On my Tesla V100, it's ten times slower than SDXL.

#15

by dawn6666 - opened Feb 2

Feb 2

•

Hello, I am using a Tesla V100 16GB, and the speed is approximately 10 times slower compared to other SDXL models. Under the same sampler settings (30 steps, 1024x1024), 'noob' or 'Illustrious' takes about 13 seconds (30 steps, 1024x1024), whereas 'anima' takes 130 seconds.
Is it FP16?
Or do I need to update something? z-image-turbo and flux2-klein also run fine on my system, taking about 10-15 seconds for 4-8 steps.

CptCharname

Feb 2

•

edited Feb 2

it is slower due to higher steps and model is in fp16.
plz try distilled fp8mixed, or wait for distilled model after their full release.

dawn6666

Feb 2

•

edited Feb 2

no, it is slower due to higher steps and model is in fp16.
plz try distilled fp8mixed, or wait for distilled model after their full release.

So, its speed is indeed the same as what I tested. Is it about ten times slower than SDXL using the same parameters (30 steps, 1024x1024)?

I understand now. He's running it with BF16, but the Tesla V100 is not compatible with BF16 and can only run with FP32.
However, the FP32 performance of the Tesla V100 is very low.
There was the same problem a month ago when z-image-turbo was released.
I forced the use of fp16 UNet in the settings, and the speed returned to normal, similar to the performance of an RTX 3080, generating one image in about 30 seconds. However, it only produces completely black images.
If FP8 is not supported, it will automatically be upgraded to FP32 for execution, resulting in no speed improvement.

CptCharname

Feb 2

no, it is slower due to higher steps and model is in fp16.
plz try distilled fp8mixed, or wait for distilled model after their full release.

So, its speed is indeed the same as what I tested.

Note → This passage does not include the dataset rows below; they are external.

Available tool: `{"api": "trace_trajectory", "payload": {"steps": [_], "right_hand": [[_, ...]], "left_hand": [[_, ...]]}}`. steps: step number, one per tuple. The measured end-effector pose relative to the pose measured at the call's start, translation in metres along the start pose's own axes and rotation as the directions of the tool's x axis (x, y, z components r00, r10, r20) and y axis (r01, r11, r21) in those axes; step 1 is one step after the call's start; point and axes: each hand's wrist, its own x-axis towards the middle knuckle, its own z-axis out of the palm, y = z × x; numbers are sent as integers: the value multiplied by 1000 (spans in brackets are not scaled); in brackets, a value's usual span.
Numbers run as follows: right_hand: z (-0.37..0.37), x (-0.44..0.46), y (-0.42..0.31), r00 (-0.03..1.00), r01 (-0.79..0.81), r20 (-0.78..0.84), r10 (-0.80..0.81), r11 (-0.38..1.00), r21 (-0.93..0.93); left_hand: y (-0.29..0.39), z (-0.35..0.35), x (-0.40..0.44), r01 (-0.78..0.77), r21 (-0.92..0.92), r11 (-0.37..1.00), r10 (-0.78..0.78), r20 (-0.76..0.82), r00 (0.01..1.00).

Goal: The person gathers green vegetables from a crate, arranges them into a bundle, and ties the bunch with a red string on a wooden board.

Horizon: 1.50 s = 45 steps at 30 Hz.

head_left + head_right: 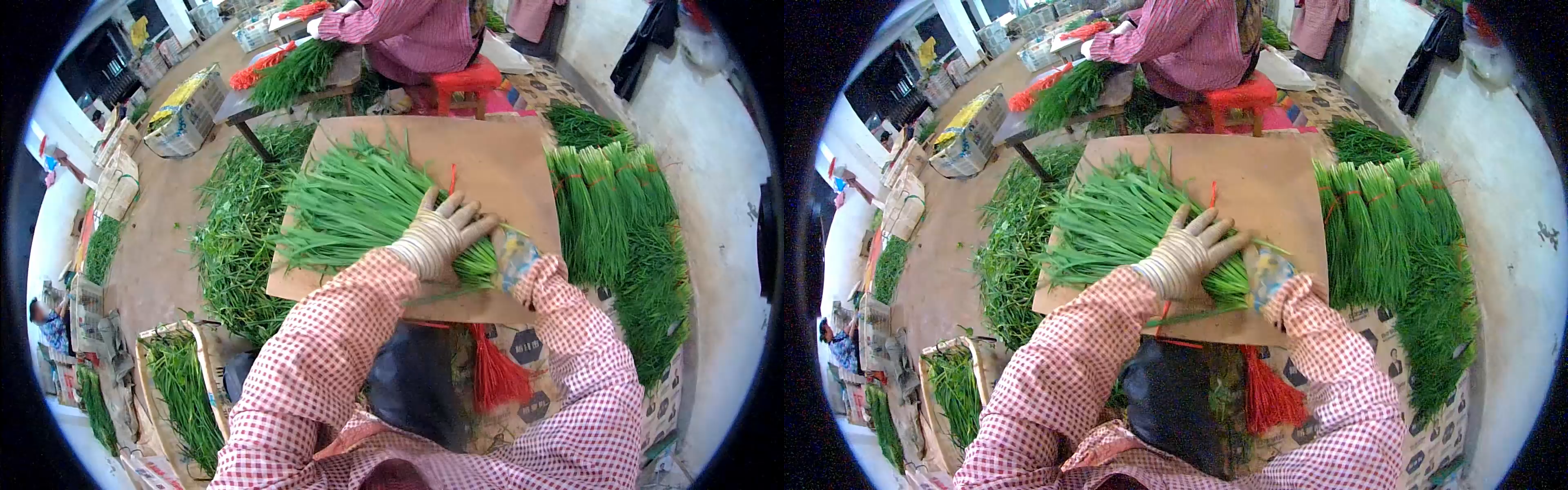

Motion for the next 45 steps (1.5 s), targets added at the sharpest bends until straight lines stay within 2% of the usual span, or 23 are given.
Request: {"api": "trace_trajectory", "payload": {"steps": [3,5,8,9,11,12,13,15,17,18,19,21,22,25,27,28,31,33,35,36,39,44,45], "right_hand": [[16,2,29,998,19,-61,-14,997,73],[30,13,54,999,-37,-26,40,994,106],[34,11,65,991,85,-113,-67,983,161],[12,11,46,999,-40,27,35,979,202],[-17,4,17,972,-197,171,161,956,218],[-25,3,7,948,-219,218,230,973,-73],[-35,1,-1,918,-214,245,311,911,-354],[-58,-5,-16,934,-197,200,295,894,-402],[-68,-6,-30,970,-234,-49,240,847,-478],[-66,15,-45,851,-406,81,518,749,-523],[-54,25,-49,849,-414,72,524,743,-526],[-21,45,-35,926,-205,148,346,794,-572],[-12,49,-23,926,-214,138,351,791,-573],[-7,53,4,917,-287,141,373,862,-419],[-15,56,9,876,-291,366,314,950,-117],[-18,55,-9,877,-257,327,352,918,-302],[-17,52,-15,821,-311,383,424,894,-322],[-11,53,-9,837,-278,396,378,916,-289],[-11,53,-10,875,-193,350,335,903,-383],[-14,51,-10,888,-201,350,299,936,-289],[-10,58,3,892,-183,350,285,937,-296],[-5,49,-4,910,-192,295,290,929,-317],[2,43,-4,911,-193,295,289,930,-314]], "left_hand": [[-19,3,-1,93,-68,993,-85,115,990],[-24,5,-2,204,-125,971,-185,151,971],[-22,6,-2,250,-156,956,-220,185,958],[-22,6,1,264,-164,950,-229,205,952],[-23,9,0,268,-163,950,-234,201,951],[-23,10,0,281,-172,944,-243,211,947],[-23,9,2,292,-179,940,-250,223,942],[-24,9,3,286,-177,942,-241,235,942],[-22,9,4,300,-180,937,-252,246,936],[-22,7,4,303,-188,934,-250,257,933],[-24,5,5,306,-190,933,-252,262,932],[-22,8,5,314,-163,935,-268,252,930],[-20,9,6,348,-167,923,-298,266,917],[-20,7,7,379,-175,908,-319,296,900],[-18,8,7,414,-185,891,-362,261,895],[-16,8,4,407,-186,894,-359,244,901],[-24,-4,0,324,-225,919,-262,268,927],[-33,-13,4,284,-201,937,-216,303,928],[-46,-11,15,109,-54,993,-84,347,934],[-52,-9,23,107,-67,992,-70,406,911],[-64,-5,41,45,-159,986,42,507,861],[-56,-1,30,111,-185,976,-7,487,873],[-48,-4,23,171,-142,975,-80,495,865]]}}
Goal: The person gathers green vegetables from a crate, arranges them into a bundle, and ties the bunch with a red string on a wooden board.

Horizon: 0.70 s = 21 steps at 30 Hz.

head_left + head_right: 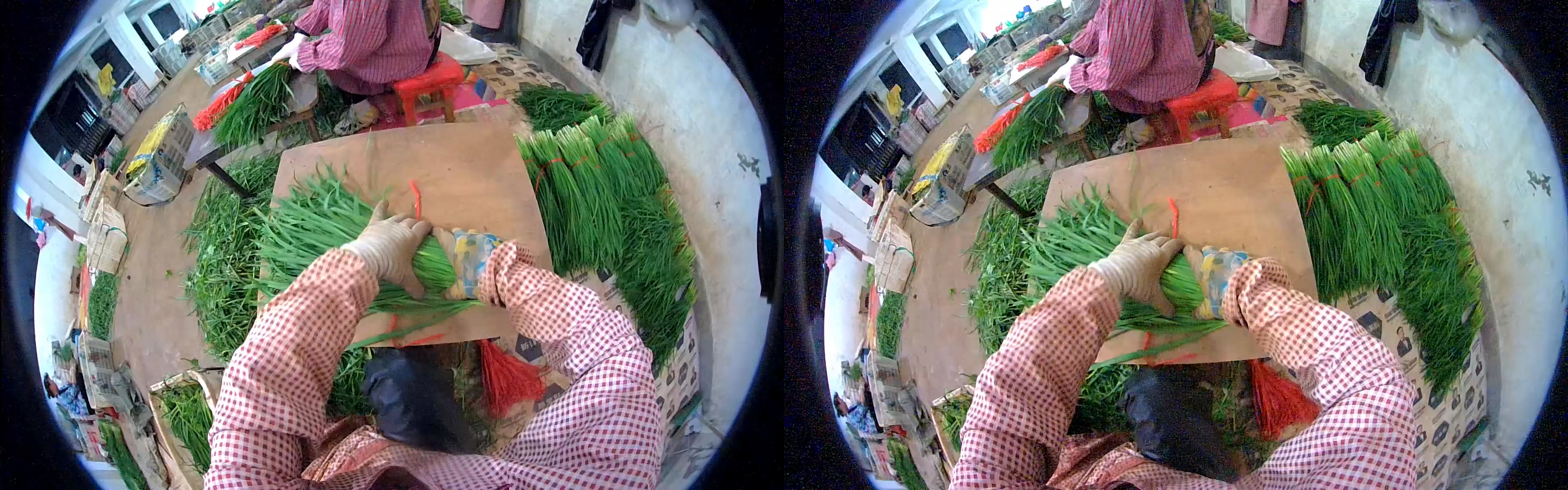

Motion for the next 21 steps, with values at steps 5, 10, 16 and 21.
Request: {"api": "trace_trajectory", "payload": {"steps": [5,10,16,21], "right_hand": [[-2,-7,-6,996,61,-62,-66,995,-85],[-6,4,2,995,103,19,-102,985,-137],[-80,48,30,998,40,45,-48,986,164],[-40,124,22,978,-201,-61,202,979,9]], "left_hand": [[15,22,-21,128,-38,991,-133,-149,980],[10,19,-13,111,-99,989,-121,-103,987],[9,22,-15,118,-144,982,-135,-107,985],[15,13,-18,164,-142,976,-171,-39,985]]}}
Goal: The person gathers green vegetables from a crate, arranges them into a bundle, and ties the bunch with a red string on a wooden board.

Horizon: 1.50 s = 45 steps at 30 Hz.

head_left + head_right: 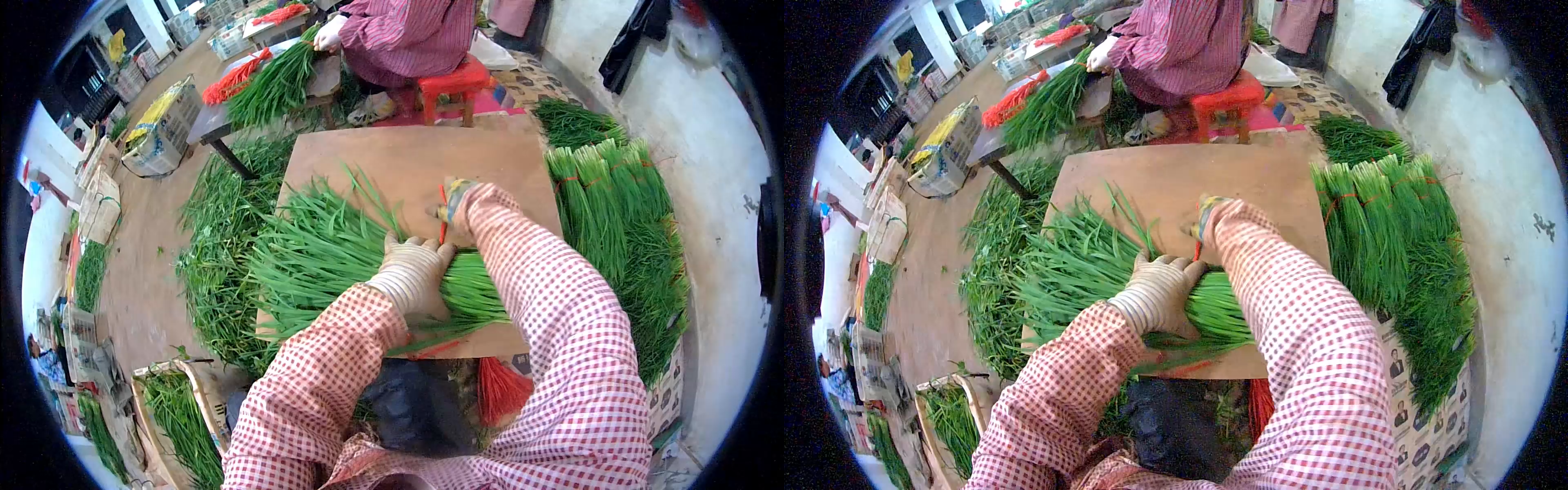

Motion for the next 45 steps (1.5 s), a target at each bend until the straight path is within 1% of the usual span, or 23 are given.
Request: {"api": "trace_trajectory", "payload": {"steps": [2,7,9,13,14,15,17,19,21,22,23,25,26,27,29,30,32,35,39,41,43,44,45], "right_hand": [[13,13,-8,1000,-20,-10,20,999,-29],[38,34,28,993,91,-43,-111,940,-329],[37,29,44,991,-4,-135,-22,982,-189],[13,-2,69,985,-34,-170,-15,960,-278],[-3,-17,62,990,38,-139,-33,999,31],[-17,-33,53,992,95,-114,-59,935,340],[-32,-66,20,918,379,-236,-320,882,279],[-13,-84,-5,742,629,-273,-612,776,-28],[40,-95,-12,750,573,-316,-581,809,-128],[60,-99,-13,750,512,-360,-554,832,-213],[58,-110,-19,757,515,-353,-550,835,-194],[39,-134,-24,634,686,-474,-611,727,-19],[30,-169,-35,671,598,-557,-489,801,17],[43,-184,-28,678,596,-557,-479,803,34],[68,-208,-11,906,378,-313,-285,877,297],[85,-210,-11,908,373,-314,-276,874,311],[118,-206,-12,957,250,-170,-234,965,80],[129,-180,-26,973,124,-210,-92,982,142],[137,-177,-35,942,151,-317,-105,981,123],[135,-192,-40,902,265,-352,-251,964,-10],[142,-187,-40,904,352,-280,-324,935,53],[150,-179,-47,887,455,-274,-371,799,392],[153,-177,-46,891,447,-226,-393,846,290]], "left_hand": [[-1,7,0,7,-30,1000,-8,-12,1000],[-4,9,-1,-17,-56,998,15,-32,999],[-5,14,0,2,-51,999,-6,-77,997],[-6,12,-2,0,-73,997,-7,-87,996],[-6,10,-2,-2,-82,997,-3,-65,998],[-6,10,-3,-8,-91,996,2,-64,998],[-6,11,-2,20,-85,996,-26,-73,997],[-7,12,2,28,-84,996,-33,-63,997],[-10,19,8,14,-4,1000,-14,-18,1000],[-9,15,4,28,-54,998,-31,-56,998],[-10,15,3,29,-59,998,-31,-36,999],[-12,19,5,5,-66,998,-10,-75,997],[-11,17,3,6,-67,998,-10,-57,998],[-9,13,-1,-2,-79,997,-4,-79,997],[-8,15,0,-14,-84,996,7,-87,996],[-9,17,2,-23,-98,995,13,-104,995],[-11,15,4,-29,-105,994,18,-99,995],[-11,15,6,-31,-107,994,21,-90,996],[-13,16,8,-34,-96,995,24,-114,993],[-13,15,11,-31,-124,992,26,-44,999],[-14,15,13,-19,-150,989,15,-27,1000],[-14,15,13,-21,-161,987,19,-18,1000],[-15,17,12,-17,-158,987,14,-18,1000]]}}
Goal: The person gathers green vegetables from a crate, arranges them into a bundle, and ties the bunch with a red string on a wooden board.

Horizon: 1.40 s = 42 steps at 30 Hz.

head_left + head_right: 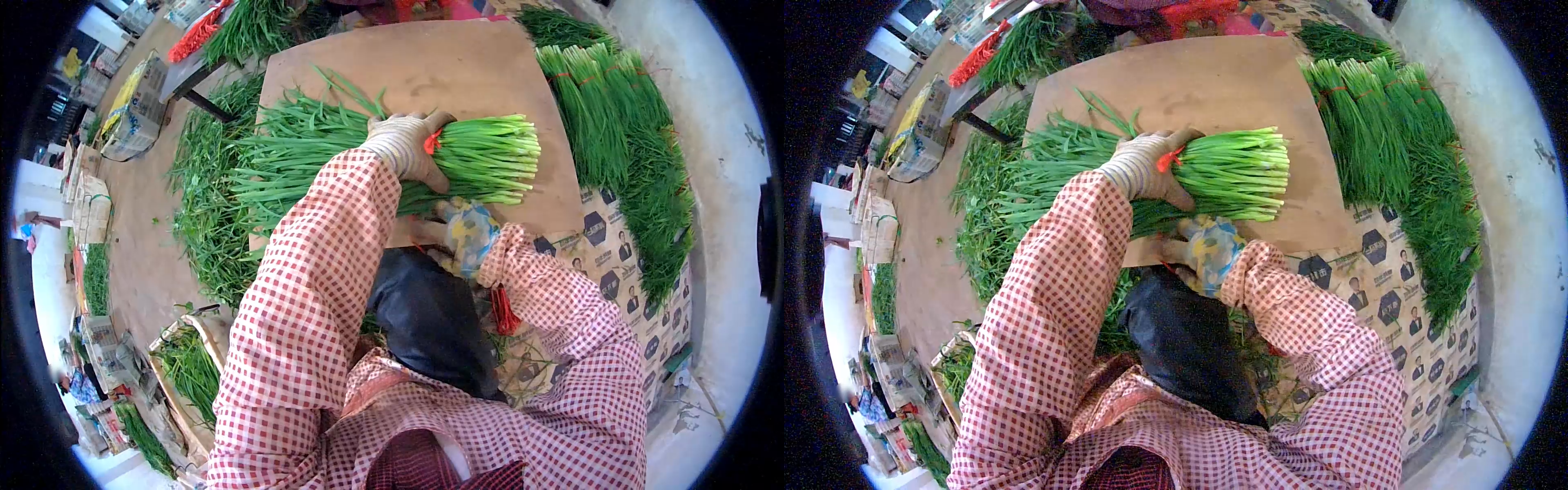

Is it about ten times slower than SDXL using the same parameters (30 steps, 1024x1024)?

I understand now. He's running it with BF16, but the Tesla V100 is not compatible with BF16 and can only run with FP32.
However, the FP32 performance of the Tesla V100 is very low.
There was the same problem a month ago when z-image-turbo was released.
I forced the use of fp16 UNet in the settings, and the speed returned to normal, similar to the performance of an RTX 3080, generating one image in about 30 seconds. However, it only produces completely black images.
If FP8 is not supported, it will automatically be upgraded to FP32 for execution, resulting in no speed improvement.

ahhhh, i forge that v100 is on old architecture.

shiboishi

Feb 2

It would be great if creators of this model would consider making it work in fp16.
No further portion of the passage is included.